First I screwed the stepper motor to the back of the dial. Then, I gently pushed the DHT22 Module into its pocket at the back of the dial.

 Now the interesting bit. As per our previous discussion, we are going to use a copper wire as a switch that will move the pointer to its correct position. The copper wire will be fed through these two holes from the back and will loop through this small pipe like structure in the front. A small cut will be made on the top exposed side of the copper wire. 

Now on the pointer, we need to add a small piece of copper wire. When this copper bit touches the two copper wires on the pipe, it will complete the circuit and will send a HIGH to the system.

Next, I am hot gluing the two TM1637 7-Segment Display Modules to the back of the dial.

Once done, it's pretty much just a matter of soldering all the sensors to the NodeMCU as per our circuit diagram.

Final Demo

 So, this is how my final setup looks like.
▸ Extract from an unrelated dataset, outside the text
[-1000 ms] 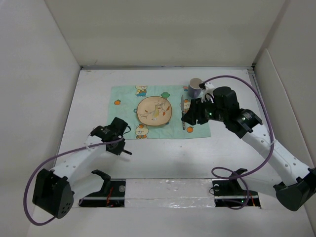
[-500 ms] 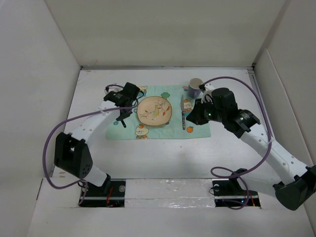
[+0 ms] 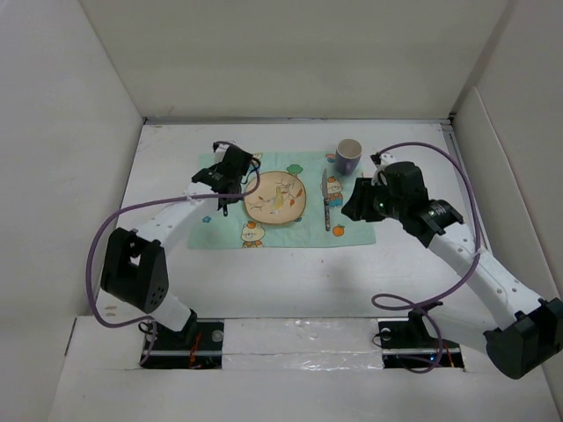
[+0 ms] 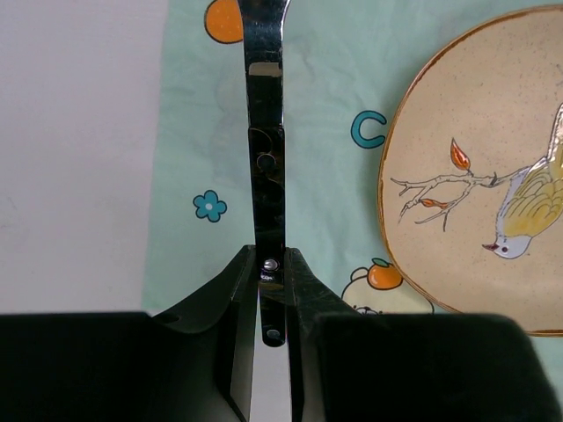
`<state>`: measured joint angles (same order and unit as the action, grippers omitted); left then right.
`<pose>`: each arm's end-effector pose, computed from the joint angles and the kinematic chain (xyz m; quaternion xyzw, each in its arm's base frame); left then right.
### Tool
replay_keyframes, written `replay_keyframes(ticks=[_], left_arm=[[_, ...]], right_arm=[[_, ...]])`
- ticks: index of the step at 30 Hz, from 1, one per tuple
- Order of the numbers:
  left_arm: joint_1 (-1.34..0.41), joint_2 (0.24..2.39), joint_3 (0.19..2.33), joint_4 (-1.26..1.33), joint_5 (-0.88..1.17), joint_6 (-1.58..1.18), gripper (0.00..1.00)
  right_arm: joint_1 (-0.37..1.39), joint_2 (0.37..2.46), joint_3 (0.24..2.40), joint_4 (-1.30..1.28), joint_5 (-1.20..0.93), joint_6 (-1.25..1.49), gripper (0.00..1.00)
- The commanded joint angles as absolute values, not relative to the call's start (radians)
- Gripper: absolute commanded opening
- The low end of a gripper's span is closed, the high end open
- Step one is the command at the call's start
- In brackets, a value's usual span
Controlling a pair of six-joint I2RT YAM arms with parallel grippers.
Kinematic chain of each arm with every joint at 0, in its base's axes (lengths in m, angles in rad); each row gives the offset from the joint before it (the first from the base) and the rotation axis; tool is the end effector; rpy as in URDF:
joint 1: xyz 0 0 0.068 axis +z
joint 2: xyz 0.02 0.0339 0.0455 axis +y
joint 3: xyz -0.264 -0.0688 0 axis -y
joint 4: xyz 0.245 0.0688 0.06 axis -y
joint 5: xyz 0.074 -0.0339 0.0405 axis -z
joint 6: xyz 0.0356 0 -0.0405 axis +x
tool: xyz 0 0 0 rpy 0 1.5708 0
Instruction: Set the dinner table for one person
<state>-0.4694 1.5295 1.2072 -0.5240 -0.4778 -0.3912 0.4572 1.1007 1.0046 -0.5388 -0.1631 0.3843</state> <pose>0.3021 -0.1349 0.2775 -0.0483 0.9111 0.0575 0.4052 0.2109 0.1102 0.3204 -0.0691 0.8876 0.2500 0.3807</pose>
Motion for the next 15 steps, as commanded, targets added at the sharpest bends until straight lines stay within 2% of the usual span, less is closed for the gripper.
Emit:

Once the device is turned on, the pointer moves counterclockwise until it touches the copper wires that acts like a switch. Upon touching the wires the pointer moves clockwise to display the temperature value read from the DHT22 module on the D-Shaped Gauge.

The temperature and humidity values are also displayed using 7-Segment Displays.

The values are also sent over WiFi to a Raspberry Pi Home Server and stored in a MySQL database. Using google charts, you can display the data using various different graph options. In my case, I am using the "Our Smart Home" app to display the data using php and JavaScript.

Thanks for watching, please comment and let me know if there are any scopes of improvement.


Thanks again for checking my post. I hope it helps you.